## Task statement
Go through the listing below and write out exactly the lines from the one that mentions "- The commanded" through the one that mentions "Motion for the", minus the pictures.

*** Provided material Section Begins ***

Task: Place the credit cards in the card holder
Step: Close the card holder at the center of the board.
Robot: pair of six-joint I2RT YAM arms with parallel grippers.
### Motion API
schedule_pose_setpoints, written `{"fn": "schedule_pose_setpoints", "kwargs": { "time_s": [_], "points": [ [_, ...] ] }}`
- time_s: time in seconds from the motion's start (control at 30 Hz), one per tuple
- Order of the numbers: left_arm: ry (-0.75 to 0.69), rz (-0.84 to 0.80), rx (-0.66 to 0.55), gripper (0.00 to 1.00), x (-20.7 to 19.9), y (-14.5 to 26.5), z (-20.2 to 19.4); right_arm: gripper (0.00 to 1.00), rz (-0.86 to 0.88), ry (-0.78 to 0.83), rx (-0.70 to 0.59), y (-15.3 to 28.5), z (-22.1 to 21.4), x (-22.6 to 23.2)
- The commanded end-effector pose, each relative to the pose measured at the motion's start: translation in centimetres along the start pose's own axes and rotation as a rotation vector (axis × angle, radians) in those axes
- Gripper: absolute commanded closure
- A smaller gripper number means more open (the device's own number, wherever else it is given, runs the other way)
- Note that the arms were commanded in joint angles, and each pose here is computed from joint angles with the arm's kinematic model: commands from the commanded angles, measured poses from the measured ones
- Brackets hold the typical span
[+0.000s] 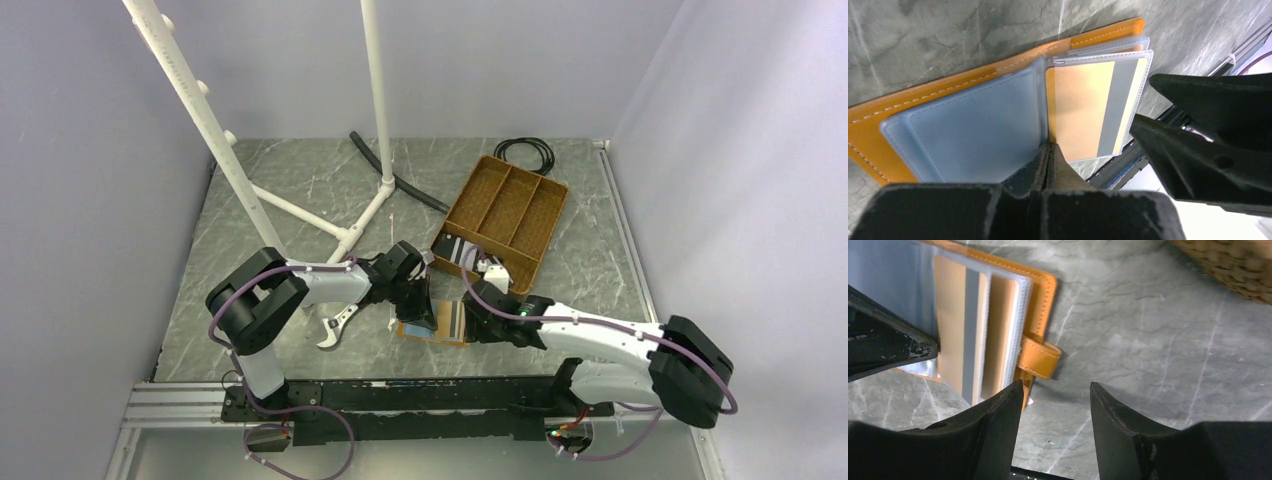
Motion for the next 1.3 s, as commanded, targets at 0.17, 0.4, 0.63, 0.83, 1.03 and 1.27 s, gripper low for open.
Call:
{"fn": "schedule_pose_setpoints", "kwargs": {
  "time_s": [0.17,0.4,0.63,0.83,1.03,1.27],
  "points": [
    [-0.001,0.149,0.02,1.0,3.8,0.1,-1.0,0.52,-0.203,-0.021,-0.135,-1.2,2.6,0.6],
    [0.012,0.166,0.03,1.0,4.4,-0.3,-1.2,0.71,-0.147,-0.248,-0.333,-0.2,5.7,0.8],
    [0.006,0.167,0.027,1.0,4.3,-0.1,-1.2,0.73,-0.217,-0.461,-0.323,0.4,5.7,-3.8],
    [-0.037,0.137,0.036,1.0,2.8,0.6,-0.7,0.72,-0.065,-0.284,-0.252,0.0,4.5,-2.2],
    [-0.058,0.13,0.024,1.0,1.9,1.4,-0.2,0.48,0.135,-0.067,-0.281,2.2,5.0,2.2],
    [-0.045,0.13,0.031,1.0,2.2,0.8,-0.3,0.43,0.067,-0.008,-0.191,0.1,4.8,3.5]
  ]
}}
Point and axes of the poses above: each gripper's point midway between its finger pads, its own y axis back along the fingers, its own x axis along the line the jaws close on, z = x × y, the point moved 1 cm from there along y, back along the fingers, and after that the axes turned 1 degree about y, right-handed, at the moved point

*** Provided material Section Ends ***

## Exercise solution
- The commanded end-effector pose, each relative to the pose measured at the motion's start: translation in centimetres along the start pose's own axes and rotation as a rotation vector (axis × angle, radians) in those axes
- Gripper: absolute commanded closure
- A smaller gripper number means more open (the device's own number, wherever else it is given, runs the other way)
- Note that the arms were commanded in joint angles, and each pose here is computed from joint angles with the arm's kinematic model: commands from the commanded angles, measured poses from the measured ones
- Brackets hold the typical span
[+0.000s] 
Motion for the next 1.3 s, as commanded, targets at 0.17, 0.4, 0.63, 0.83, 1.03 and 1.27 s, gripper low for open.

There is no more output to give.